Supremo retrocede quanto ao recurso extraordinário
Postado por: Saul Tourinho Seção: Constitucional
Fonte: Fio da Meada – Valor Econômico
“Tu te tornas eternamente responsável por aquilo que cativas”, imortalizou Antoine de
Saint- Exupéry. O Supremo Tribunal Federal (STF) cativou uma nova feição do recurso
extraordinário, consistente na aproximação, com o advento da repercussão geral, das
suas características às da ação direta de inconstitucionalidade (Adin). Agora chegou a
hora de se sentir responsável.
Em 2004, a Constituição foi emendada. Estabeleceu-se que, no recurso extraordinário, o
recorrente deve demonstrar a repercussão geral das questões constitucionais discutidas.

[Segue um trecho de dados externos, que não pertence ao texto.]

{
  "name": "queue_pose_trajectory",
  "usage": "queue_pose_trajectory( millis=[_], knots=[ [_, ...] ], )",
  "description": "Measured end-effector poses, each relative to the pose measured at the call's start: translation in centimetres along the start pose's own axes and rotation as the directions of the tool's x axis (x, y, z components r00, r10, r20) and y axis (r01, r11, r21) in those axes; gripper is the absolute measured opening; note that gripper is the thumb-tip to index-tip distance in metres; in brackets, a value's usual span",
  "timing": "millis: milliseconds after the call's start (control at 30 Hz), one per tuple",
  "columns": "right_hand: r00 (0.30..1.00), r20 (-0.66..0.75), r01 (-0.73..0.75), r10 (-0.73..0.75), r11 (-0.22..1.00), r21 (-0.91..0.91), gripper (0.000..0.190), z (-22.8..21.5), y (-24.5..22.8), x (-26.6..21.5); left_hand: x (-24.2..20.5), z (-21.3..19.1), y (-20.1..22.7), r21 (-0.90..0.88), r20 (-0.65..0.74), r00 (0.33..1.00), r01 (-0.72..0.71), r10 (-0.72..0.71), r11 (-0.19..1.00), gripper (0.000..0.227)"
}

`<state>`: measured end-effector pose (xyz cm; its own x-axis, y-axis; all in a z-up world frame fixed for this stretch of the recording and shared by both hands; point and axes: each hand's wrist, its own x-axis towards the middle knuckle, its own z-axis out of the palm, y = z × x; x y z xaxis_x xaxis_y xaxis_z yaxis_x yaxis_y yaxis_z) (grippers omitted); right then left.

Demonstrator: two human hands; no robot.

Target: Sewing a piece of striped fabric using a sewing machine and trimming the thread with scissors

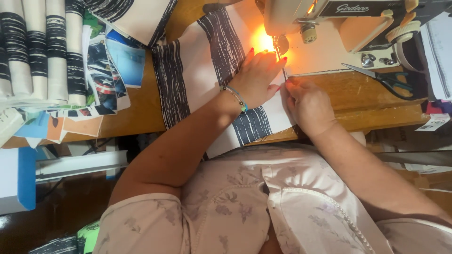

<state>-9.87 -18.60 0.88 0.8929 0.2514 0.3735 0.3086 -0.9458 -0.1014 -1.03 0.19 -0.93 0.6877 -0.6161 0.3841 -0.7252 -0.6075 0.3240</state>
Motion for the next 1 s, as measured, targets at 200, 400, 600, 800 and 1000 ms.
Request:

O dispositivo foi regulamentado pelo Código de Processo Civil e pelo regimento interno
do Supremo, além das questões de ordem que desenharam o instituto. Eis o princípio: o
STF não apreciará mais recursos idênticos. Ele julgará a tese, uma única vez. Com a
súmula vinculante, amarrará as esferas públicas exigindo obediência à decisão.
O sistema fechava. Era a aurora da racionalização. A doutrina, ao tempo em êxtase,
atribuiu nomes à obra: “objetivação”, “abstrativização” e “abstração”. O fenômeno
consistia numa aproximação entre as características do recurso extraordinário - que tem
perfil individual, vinculado às partes do caso -, às do controle abstrato de
constitucionalidade, cujo instrumento principal é a Adin.

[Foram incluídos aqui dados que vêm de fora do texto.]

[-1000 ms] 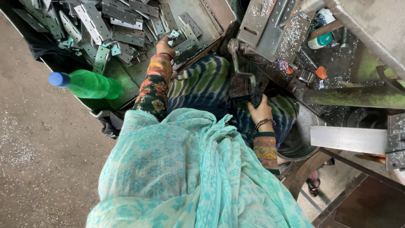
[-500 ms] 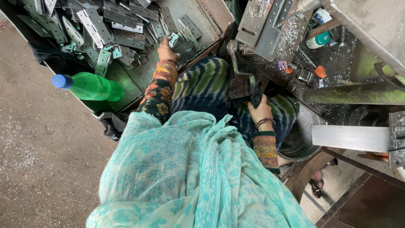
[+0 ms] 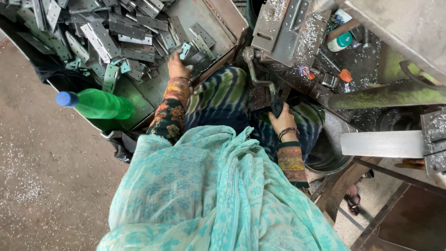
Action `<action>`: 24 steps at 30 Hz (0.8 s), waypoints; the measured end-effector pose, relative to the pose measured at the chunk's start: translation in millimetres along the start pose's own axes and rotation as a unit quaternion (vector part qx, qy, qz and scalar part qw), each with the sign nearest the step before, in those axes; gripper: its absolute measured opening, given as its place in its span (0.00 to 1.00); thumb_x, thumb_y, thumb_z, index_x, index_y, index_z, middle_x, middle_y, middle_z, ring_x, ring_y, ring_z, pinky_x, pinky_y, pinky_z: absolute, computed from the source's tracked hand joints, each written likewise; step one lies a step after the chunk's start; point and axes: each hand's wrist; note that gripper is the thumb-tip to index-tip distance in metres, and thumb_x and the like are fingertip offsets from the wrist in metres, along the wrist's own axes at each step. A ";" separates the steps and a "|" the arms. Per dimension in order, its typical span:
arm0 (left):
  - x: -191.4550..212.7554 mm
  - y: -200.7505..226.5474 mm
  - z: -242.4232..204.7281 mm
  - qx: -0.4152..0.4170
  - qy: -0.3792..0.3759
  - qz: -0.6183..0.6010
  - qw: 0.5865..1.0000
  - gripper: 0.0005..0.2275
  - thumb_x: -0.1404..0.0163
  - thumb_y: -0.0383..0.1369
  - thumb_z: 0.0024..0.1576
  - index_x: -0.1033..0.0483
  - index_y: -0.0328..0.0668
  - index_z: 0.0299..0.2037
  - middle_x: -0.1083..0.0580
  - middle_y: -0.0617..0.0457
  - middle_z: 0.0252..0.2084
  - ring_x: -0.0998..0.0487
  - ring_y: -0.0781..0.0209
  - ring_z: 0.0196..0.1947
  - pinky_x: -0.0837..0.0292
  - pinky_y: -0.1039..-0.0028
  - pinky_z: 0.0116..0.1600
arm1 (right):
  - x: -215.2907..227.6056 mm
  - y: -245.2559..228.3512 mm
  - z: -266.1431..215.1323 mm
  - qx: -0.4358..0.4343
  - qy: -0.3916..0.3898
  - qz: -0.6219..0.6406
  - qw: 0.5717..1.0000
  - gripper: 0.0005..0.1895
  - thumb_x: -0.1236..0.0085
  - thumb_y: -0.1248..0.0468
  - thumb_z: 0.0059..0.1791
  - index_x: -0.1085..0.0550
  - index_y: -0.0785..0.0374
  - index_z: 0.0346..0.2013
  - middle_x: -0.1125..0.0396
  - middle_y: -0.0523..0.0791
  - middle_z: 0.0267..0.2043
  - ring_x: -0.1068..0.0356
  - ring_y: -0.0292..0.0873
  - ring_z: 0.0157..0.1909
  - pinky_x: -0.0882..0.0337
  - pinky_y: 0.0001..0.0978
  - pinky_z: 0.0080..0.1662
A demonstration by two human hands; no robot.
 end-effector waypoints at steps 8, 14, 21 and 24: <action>30.4 78.3 10.3 -0.100 0.034 -0.104 0.989 0.28 0.41 0.20 0.44 0.31 0.36 0.59 0.28 0.38 0.49 0.25 0.35 0.48 0.26 0.56 0.52 | 5.1 -4.8 -2.5 -0.009 -0.015 -0.008 1.000 0.46 0.40 0.46 0.47 0.47 0.59 0.74 0.28 0.63 0.50 0.26 0.64 0.51 0.26 0.52 0.52; 97.6 235.4 -6.5 -0.337 0.019 -0.133 0.932 0.26 0.42 0.20 0.42 0.32 0.32 0.54 0.32 0.36 0.45 0.29 0.33 0.46 0.29 0.54 0.49 | 8.6 -9.7 -7.3 -0.023 -0.030 -0.015 0.999 0.45 0.41 0.46 0.47 0.47 0.57 0.74 0.27 0.61 0.50 0.27 0.64 0.53 0.26 0.54 0.54; 47.6 352.9 -57.8 -0.586 -0.039 0.039 0.809 0.16 0.52 0.28 0.56 0.25 0.46 0.55 0.31 0.52 0.46 0.30 0.49 0.49 0.30 0.61 0.52 | 4.0 -3.1 -3.3 -0.021 -0.028 -0.005 0.999 0.47 0.40 0.45 0.47 0.49 0.59 0.74 0.28 0.62 0.51 0.27 0.65 0.53 0.27 0.55 0.54; 4.5 353.0 -81.9 -0.613 -0.096 0.111 0.776 0.17 0.52 0.30 0.55 0.26 0.46 0.55 0.30 0.53 0.53 0.31 0.51 0.53 0.31 0.59 0.53 | 0.5 -3.0 -4.6 -0.030 -0.021 0.000 0.999 0.48 0.40 0.47 0.46 0.49 0.57 0.74 0.28 0.62 0.50 0.27 0.65 0.53 0.26 0.56 0.53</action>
Point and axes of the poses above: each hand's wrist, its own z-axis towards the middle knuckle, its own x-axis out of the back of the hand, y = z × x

As características da Adin são: discute temas de repercussão; a causa de pedir é aberta,
o STF pode declarar a inconstitucionalidade com base em qualquer dispositivo da
Constituição, mesmo que não indicado pela parte; não há exigência de
“prequestionamento”, discussão em instância anterior acerca do ponto a ser apreciado;
cabe a participação deamicus curiae; é possível a realização de audiência pública; a
decisão tem efeitos vinculantes; é possível a modulação de efeitos visando impedir que
a declaração de inconstitucionalidade retroaja.
Com a repercussão geral, as características acima passaram a compor o recurso
extraordinário. Ele discutia temas de repercussão, tinha causa de pedir aberta, não
necessitava mais do prequestionamento, permitiria o amicus curiae, poderia ensejar
convocações de audiências públicas, contava com a súmula vinculante e, por fim,
poderia suscitar modulação de efeitos. Uma revolução!
Recentemente, uma decisão do Supremo impôs que a parte abra em seu recurso a
preliminar formal de repercussão geral, ainda que o tema já tenha sido reconhecido
como de repercussão. Além disso, decisões de alguns ministros têm exigido que a parte
não só desenvolva raciocínio fundamentando a repercussão, mas que a comprove. Isso
coloca no colo do cidadão um esforço adicional que tem perfume de jurisprudência
defensiva. O Supremo é que deve aferir o relevo das discussões que lhe são endereçadas
e a oportunidade de apreciá-las.
No “caso Roriz” (aplicabilidade da Lei da Ficha Limpa às eleições de 2010), entendeuse que, em recurso extraordinário, a Corte está vinculada ao pedido da parte, não se
podendo falar em causa de pedir aberta. O prequestionamento, que um dia já chegou a
ser afastado, voltou. O amicus curiae, cuja previsão é legal, tem sido, para alguns
ministros, causa de estranheza ao figurar em recursos extraordinários. Por sorte,
recentemente tivemos audiências cujos temas eram tratados nesse tipo de recurso. A
súmula vinculante – essencial para a repercussão geral -, foi aprovada, pela última vez,
em fevereiro de 2011. Desde então, nada mais. A modulação de efeitos, admitida
algumas vezes, saiu de cena. Cadê a revolução?
O Supremo está devolvendo o recurso extraordinário ao passado. Ele deixa de ser um
meio que viabiliza a discussão de teses e passa a ser mais um caso concreto sob
julgamento. No próximo ano completaremos uma década da aprovação da Emenda da
repercussão geral. A celebração, continuada essa marcha, será melancólica.